» **WHAT NEEDS TO BE DONE**:
Return all of the data that follows precisely, leaving every image out.

(Data records)
-*-*-

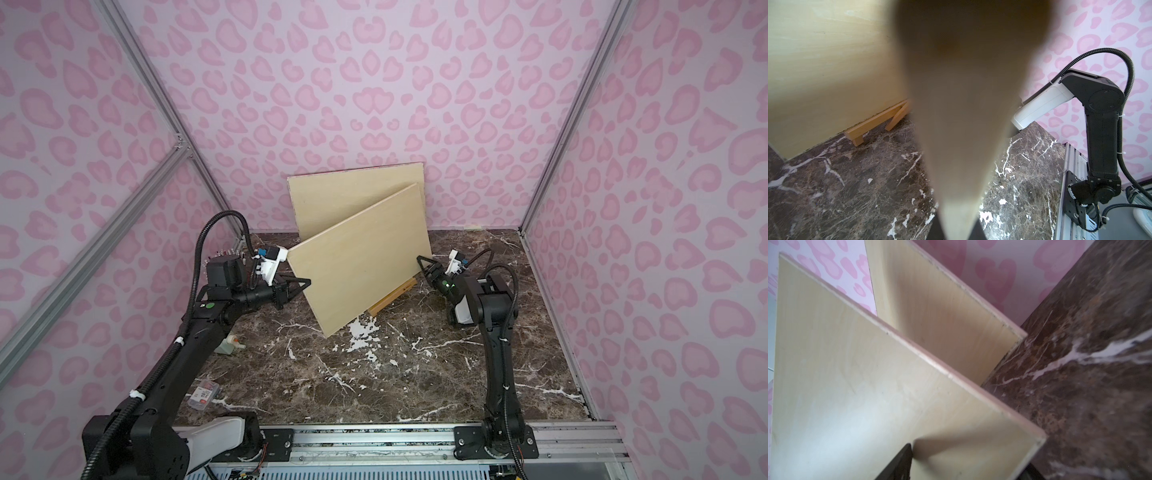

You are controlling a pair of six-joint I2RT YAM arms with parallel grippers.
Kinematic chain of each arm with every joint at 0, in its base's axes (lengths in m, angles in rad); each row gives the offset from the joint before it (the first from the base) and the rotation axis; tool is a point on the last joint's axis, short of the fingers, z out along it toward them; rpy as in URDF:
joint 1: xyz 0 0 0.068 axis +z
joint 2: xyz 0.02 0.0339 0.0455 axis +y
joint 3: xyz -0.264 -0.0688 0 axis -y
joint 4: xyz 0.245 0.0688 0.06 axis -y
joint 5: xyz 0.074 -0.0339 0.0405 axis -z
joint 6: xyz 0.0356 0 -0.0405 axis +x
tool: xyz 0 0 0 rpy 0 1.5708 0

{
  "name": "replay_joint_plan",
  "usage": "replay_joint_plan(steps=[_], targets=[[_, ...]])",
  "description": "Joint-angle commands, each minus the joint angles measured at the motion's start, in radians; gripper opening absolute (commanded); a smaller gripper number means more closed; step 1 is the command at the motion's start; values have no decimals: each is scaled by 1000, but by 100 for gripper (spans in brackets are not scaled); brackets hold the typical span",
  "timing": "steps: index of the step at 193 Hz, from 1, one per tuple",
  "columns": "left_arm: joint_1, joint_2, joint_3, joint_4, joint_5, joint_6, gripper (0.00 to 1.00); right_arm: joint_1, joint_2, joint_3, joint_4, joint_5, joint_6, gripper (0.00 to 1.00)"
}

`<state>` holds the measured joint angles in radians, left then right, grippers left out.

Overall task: Disassemble the easel
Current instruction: Pick up the drawing board from the easel.

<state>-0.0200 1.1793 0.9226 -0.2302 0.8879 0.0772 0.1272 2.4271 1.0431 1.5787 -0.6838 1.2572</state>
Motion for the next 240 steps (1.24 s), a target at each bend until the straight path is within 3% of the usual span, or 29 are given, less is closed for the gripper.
replay_joint_plan(steps=[1, 121, 240], targets=[[-7, -7, 4, 12, -16, 16, 2, 3, -17, -2, 301, -46, -7, 71], [-23, -27, 33, 32, 44, -44, 2, -8, -133, -55, 301, -22, -35, 70], [-69, -183, -44, -91, 92, -91, 2, -39, -496, -489, 301, -20, -119, 69]])
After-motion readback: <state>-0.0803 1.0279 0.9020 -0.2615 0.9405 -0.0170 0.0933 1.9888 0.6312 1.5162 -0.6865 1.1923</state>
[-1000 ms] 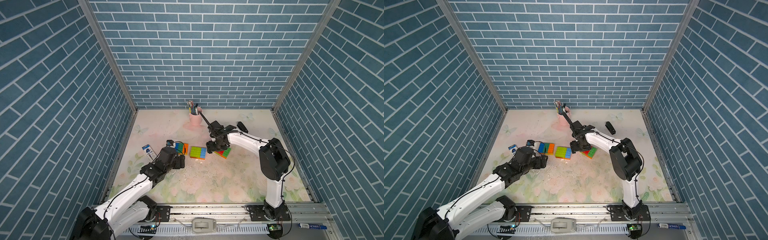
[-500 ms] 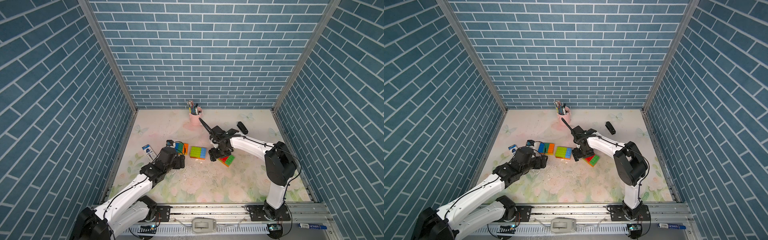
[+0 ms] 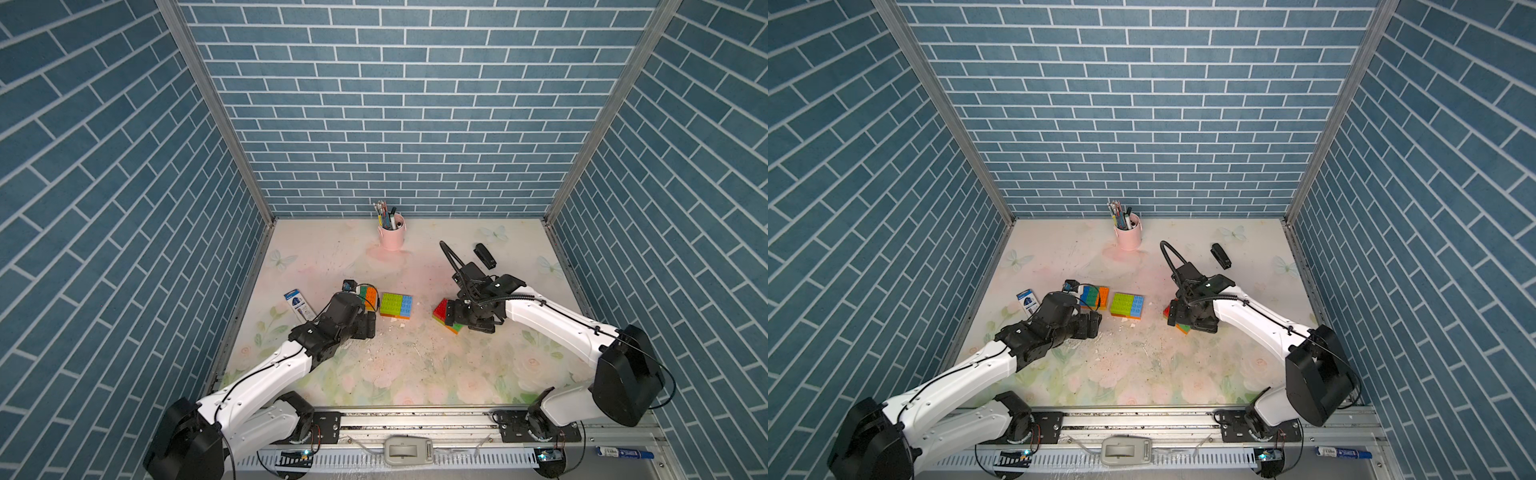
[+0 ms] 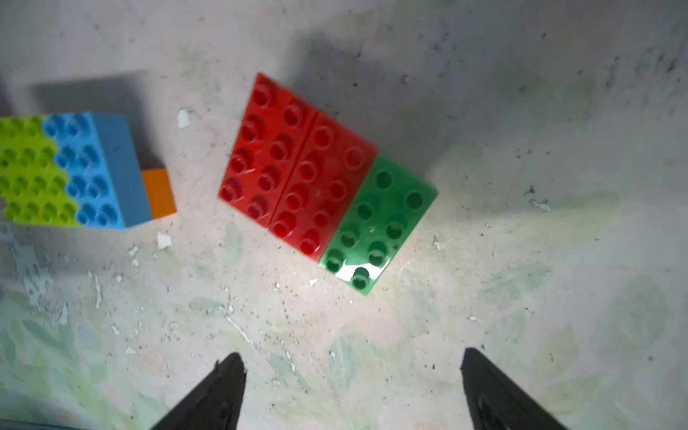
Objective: Assemble a rectangle with lego
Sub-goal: Adjust the lego brick at the center of the board.
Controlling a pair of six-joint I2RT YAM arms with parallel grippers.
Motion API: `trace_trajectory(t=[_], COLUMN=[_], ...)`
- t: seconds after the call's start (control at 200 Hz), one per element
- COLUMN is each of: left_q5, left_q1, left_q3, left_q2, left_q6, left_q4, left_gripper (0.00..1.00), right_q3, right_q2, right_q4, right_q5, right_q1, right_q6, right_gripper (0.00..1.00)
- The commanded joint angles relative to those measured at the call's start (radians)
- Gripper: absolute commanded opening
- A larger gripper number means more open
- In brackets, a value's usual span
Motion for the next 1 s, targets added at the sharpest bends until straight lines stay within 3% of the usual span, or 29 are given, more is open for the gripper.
trace_trajectory(t=[0.0, 0.415, 0.905, 0.995], left_q5=[-0.003, -0.007, -0.019, -0.052], left_q1=[-0.017, -0.018, -0.018, -0.017], left_q3=[0.022, -0.001, -0.015, -0.008], left_q2=[0.015, 0.006, -0.024, -0.049], left_q6=[0.011, -0.002, -0.002, 0.004], left_q4=[0.021, 0.028, 0.007, -0.028], left_gripper=[0.88, 0.88, 0.88, 0.88], right_q3=[-0.044, -0.001, 0.194, 0.202], right_q2=[0.029, 0.165, 0.306, 0.278], right_q4=[0.153, 0.271, 0.193, 0.143], right_q5=[-0.085, -0.13, -0.171, -0.126], right_q1=[-0.045, -0.121, -0.123, -0.131], right_q6=[0.109, 0.045, -0.081, -0.106], right_gripper=[0.92, 0.91, 0.87, 0.87])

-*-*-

» **RESPONSE TO THE EXERCISE**:
You are controlling a pair of six-joint I2RT YAM arms with parallel grippers.
Kinematic chain of each arm with every joint at 0, in its base's axes (lengths in m, angles in rad); each row gives the offset from the joint before it (the first from the base) and the rotation axis; tool is a point on the last joint's axis, short of the fingers, z out along it toward them; rpy as in URDF:
joint 1: xyz 0 0 0.068 axis +z
joint 2: xyz 0.02 0.0339 0.0455 axis +y
joint 3: xyz -0.264 -0.0688 0 axis -y
joint 4: xyz 0.245 0.0688 0.06 axis -y
joint 5: xyz 0.074 -0.0339 0.0405 axis -z
joint 6: xyz 0.0356 0 -0.0405 axis +x
tool: xyz 0 0 0 rpy 0 1.5708 0

{
  "name": "replay_joint_plan",
  "usage": "replay_joint_plan(steps=[_], targets=[[_, ...]])",
  "description": "Joint-angle commands, each minus the joint angles measured at the motion's start, in radians; gripper opening absolute (commanded); a smaller gripper number means more closed; step 1 is the command at the motion's start; values have no decimals: each is scaled by 1000, but by 100 for gripper (spans in brackets are not scaled); brackets hold the typical span",
  "timing": "steps: index of the step at 193 Hz, from 1, one per tuple",
  "columns": "left_arm: joint_1, joint_2, joint_3, joint_4, joint_5, joint_6, gripper (0.00 to 1.00); right_arm: joint_1, joint_2, joint_3, joint_4, joint_5, joint_6, gripper (0.00 to 1.00)"
}

`<state>` holds the measured joint angles in radians, left then right, grippers left out.

Overall task: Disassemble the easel
Current instruction: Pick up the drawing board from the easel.

<state>-0.0200 1.1793 0.9226 -0.2302 0.8879 0.0772 0.1272 2.4271 1.0431 1.5787 -0.6838 1.2572</state>
Motion for the next 240 steps (1.24 s), a target at each bend until the straight path is within 3% of the usual span, or 29 are given, less is closed for the gripper.
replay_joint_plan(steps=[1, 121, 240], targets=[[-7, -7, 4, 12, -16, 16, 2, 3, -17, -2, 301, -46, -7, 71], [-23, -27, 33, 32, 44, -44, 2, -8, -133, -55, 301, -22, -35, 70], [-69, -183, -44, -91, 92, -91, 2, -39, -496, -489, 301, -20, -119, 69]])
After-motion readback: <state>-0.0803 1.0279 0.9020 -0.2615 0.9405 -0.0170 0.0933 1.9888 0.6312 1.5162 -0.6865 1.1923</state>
[-1000 ms] 
[-500 ms] 
[+0 ms] 
[+0 ms] 
Objective: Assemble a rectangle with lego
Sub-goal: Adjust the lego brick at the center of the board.
Controlling a pair of six-joint I2RT YAM arms with parallel grippers.
Motion API: `trace_trajectory(t=[_], COLUMN=[_], ...)`
- t: seconds after the call's start (control at 200 Hz), one per element
- COLUMN is each of: left_q5, left_q1, left_q3, left_q2, left_q6, left_q4, left_gripper (0.00..1.00), right_q3, right_q2, right_q4, right_q5, right_q1, right_q6, right_gripper (0.00..1.00)
- The commanded joint angles relative to those measured at the call's start (radians)
- Gripper: absolute commanded opening
- A larger gripper number means more open
- In brackets, a value's usual span
Motion for the next 1 s, targets added at the sharpest bends until straight lines stay within 3% of the usual span, or 29 are given, more is open for the gripper.
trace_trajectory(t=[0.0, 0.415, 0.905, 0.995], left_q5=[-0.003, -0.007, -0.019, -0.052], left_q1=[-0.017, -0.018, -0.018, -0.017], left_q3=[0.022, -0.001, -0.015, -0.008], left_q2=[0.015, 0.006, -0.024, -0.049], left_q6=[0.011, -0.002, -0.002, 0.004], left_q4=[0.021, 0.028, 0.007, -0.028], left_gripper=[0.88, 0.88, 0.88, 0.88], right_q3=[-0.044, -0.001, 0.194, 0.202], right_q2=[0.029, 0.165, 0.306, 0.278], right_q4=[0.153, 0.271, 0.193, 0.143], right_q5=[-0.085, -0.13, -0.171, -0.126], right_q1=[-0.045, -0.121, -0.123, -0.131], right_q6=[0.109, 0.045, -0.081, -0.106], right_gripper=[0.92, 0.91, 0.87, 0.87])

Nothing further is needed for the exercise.